Dataset entries:
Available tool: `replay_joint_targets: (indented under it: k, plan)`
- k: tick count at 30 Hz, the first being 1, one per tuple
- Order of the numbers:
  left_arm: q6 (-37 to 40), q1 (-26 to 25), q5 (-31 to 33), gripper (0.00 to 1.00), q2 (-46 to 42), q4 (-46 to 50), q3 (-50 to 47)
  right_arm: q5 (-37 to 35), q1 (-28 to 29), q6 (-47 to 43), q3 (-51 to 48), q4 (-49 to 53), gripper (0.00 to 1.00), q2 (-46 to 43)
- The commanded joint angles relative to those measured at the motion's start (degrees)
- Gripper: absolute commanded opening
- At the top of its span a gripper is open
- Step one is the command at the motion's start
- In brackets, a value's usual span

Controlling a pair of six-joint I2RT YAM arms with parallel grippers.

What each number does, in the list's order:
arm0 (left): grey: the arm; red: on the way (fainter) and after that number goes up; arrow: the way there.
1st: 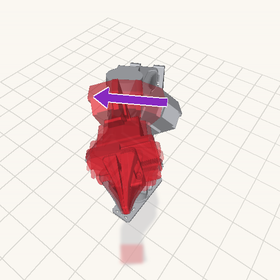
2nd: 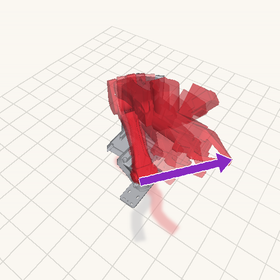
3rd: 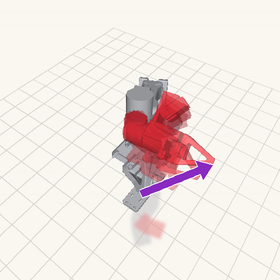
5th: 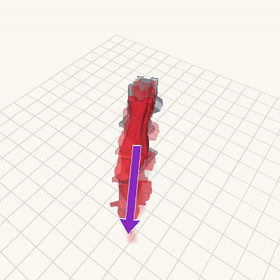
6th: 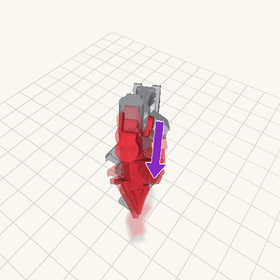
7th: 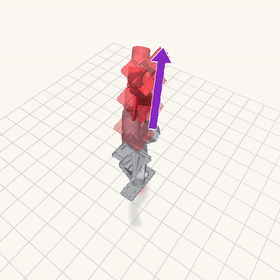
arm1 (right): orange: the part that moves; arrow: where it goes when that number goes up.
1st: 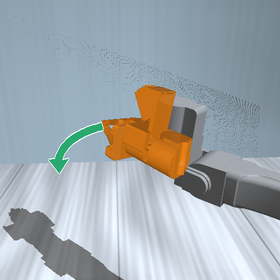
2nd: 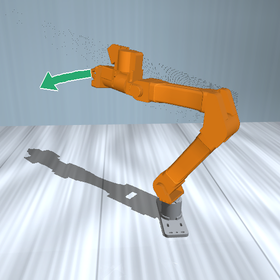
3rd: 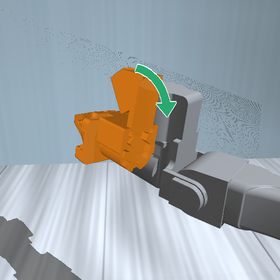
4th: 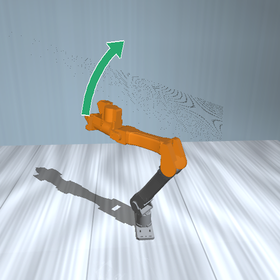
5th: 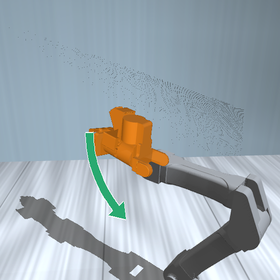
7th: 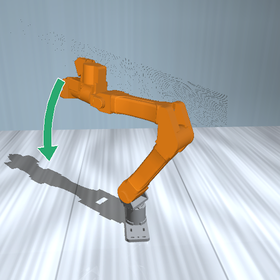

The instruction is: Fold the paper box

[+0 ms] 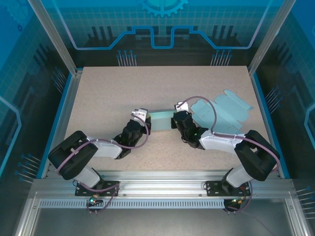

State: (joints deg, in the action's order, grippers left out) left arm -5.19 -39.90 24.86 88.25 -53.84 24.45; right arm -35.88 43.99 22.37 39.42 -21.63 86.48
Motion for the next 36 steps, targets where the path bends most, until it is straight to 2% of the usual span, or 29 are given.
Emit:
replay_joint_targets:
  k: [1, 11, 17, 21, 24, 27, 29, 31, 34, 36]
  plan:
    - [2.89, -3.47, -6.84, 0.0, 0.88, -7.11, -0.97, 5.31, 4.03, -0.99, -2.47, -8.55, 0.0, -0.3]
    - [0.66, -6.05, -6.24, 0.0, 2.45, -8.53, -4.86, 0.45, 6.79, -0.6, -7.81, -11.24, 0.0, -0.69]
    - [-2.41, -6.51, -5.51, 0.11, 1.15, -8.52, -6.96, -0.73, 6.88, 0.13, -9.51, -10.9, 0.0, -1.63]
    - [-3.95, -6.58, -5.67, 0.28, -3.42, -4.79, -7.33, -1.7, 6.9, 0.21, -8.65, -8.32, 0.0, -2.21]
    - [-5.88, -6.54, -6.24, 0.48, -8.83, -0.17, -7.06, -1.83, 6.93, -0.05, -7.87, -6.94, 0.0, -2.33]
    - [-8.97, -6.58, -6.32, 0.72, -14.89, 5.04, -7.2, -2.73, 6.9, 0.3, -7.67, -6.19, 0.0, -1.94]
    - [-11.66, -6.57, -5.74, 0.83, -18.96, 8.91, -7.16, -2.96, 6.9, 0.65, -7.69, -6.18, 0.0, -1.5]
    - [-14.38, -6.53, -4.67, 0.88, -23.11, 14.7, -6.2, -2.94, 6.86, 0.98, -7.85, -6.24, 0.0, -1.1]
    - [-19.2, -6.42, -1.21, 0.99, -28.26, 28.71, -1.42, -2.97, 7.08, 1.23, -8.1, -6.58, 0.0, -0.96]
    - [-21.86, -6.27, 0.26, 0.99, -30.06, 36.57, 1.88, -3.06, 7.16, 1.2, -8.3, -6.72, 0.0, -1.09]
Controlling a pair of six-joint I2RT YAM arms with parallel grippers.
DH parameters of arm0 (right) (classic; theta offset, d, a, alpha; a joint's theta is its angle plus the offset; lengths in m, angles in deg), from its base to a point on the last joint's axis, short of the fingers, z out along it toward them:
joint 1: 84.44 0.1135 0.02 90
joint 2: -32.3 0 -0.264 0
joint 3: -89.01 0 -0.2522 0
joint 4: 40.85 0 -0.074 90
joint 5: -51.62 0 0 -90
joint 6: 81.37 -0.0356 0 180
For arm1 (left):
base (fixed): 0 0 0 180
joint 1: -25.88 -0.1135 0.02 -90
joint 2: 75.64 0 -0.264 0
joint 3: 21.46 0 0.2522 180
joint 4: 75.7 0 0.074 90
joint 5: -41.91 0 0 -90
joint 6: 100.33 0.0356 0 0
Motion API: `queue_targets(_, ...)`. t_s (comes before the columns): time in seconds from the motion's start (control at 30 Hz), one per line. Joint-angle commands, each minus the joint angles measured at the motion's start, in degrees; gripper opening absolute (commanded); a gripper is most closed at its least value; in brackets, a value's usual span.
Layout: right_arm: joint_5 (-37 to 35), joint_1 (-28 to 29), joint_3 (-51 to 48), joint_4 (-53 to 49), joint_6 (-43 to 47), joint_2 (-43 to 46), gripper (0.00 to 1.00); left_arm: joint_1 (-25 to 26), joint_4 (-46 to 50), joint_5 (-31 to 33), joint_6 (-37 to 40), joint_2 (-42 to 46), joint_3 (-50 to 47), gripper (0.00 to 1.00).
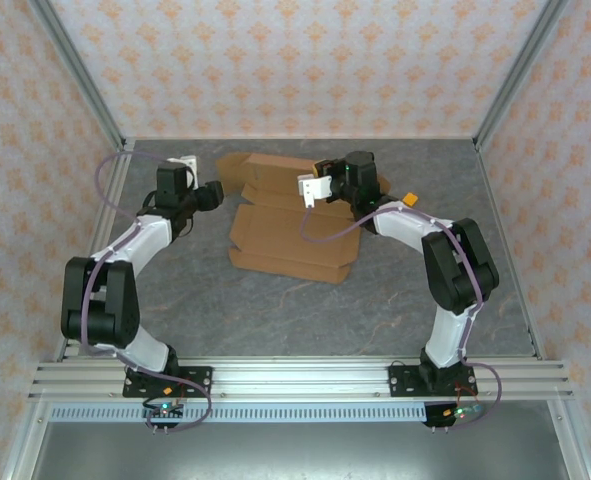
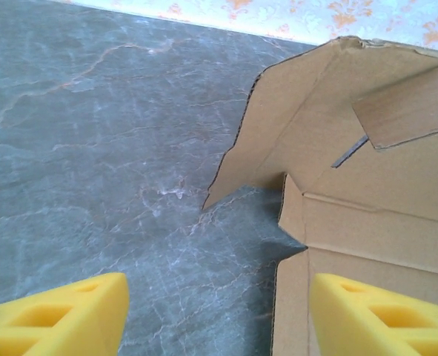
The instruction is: Fold the paper box
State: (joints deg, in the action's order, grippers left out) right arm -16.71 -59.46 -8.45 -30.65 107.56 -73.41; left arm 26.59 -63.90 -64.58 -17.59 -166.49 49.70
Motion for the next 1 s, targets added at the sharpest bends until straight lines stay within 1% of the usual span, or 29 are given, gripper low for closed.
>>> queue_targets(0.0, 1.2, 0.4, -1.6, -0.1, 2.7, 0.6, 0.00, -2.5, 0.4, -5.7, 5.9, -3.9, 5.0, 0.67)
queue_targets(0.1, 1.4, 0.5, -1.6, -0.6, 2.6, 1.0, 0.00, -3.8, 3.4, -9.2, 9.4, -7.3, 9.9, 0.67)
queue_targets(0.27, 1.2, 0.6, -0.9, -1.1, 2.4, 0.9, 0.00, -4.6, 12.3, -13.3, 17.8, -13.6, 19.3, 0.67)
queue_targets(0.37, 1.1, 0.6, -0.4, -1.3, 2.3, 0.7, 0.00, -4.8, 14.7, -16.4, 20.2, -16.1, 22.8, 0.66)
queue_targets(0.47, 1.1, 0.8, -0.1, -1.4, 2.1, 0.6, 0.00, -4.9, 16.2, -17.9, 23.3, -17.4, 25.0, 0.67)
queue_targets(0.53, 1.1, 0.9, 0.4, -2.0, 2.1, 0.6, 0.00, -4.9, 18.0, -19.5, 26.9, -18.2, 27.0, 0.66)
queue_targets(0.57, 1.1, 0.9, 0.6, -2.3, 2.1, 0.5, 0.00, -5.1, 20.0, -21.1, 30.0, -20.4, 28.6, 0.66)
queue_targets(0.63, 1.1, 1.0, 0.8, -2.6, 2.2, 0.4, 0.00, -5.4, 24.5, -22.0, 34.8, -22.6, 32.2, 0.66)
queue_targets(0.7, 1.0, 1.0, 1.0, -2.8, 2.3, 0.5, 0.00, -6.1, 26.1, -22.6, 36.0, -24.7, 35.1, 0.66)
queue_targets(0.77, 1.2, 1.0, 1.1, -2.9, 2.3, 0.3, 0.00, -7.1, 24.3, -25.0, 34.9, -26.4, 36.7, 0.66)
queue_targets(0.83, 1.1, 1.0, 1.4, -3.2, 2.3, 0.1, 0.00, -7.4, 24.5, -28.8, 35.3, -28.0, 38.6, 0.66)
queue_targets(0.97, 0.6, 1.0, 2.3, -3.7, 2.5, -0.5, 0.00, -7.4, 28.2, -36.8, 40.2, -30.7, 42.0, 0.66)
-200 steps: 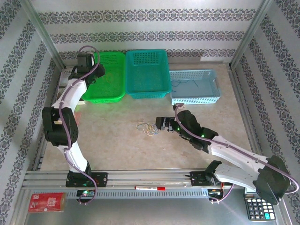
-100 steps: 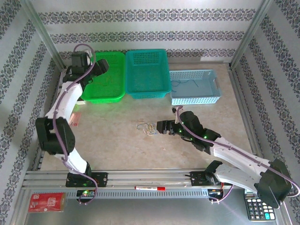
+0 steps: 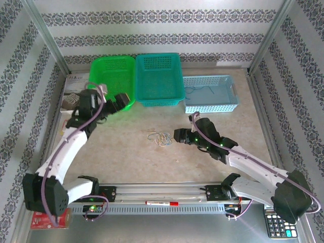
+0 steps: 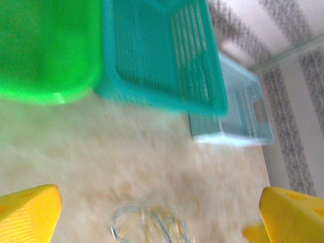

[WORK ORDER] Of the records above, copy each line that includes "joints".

[SOLUTION TO THE PROBLEM]
State: (joints deg, in the action's order, grippers left out) left arm -5.19 -39.90 24.86 88.25 -53.84 24.45; right arm -35.88 43.99 22.37 39.42 -21.63 86.48
State: (joints deg, in the action's order, grippers left out) right arm -16.71 -59.46 -8.45 -30.65 107.56 -73.41; left arm 26.59 -63.90 -64.58 -17.59 -166.49 49.70

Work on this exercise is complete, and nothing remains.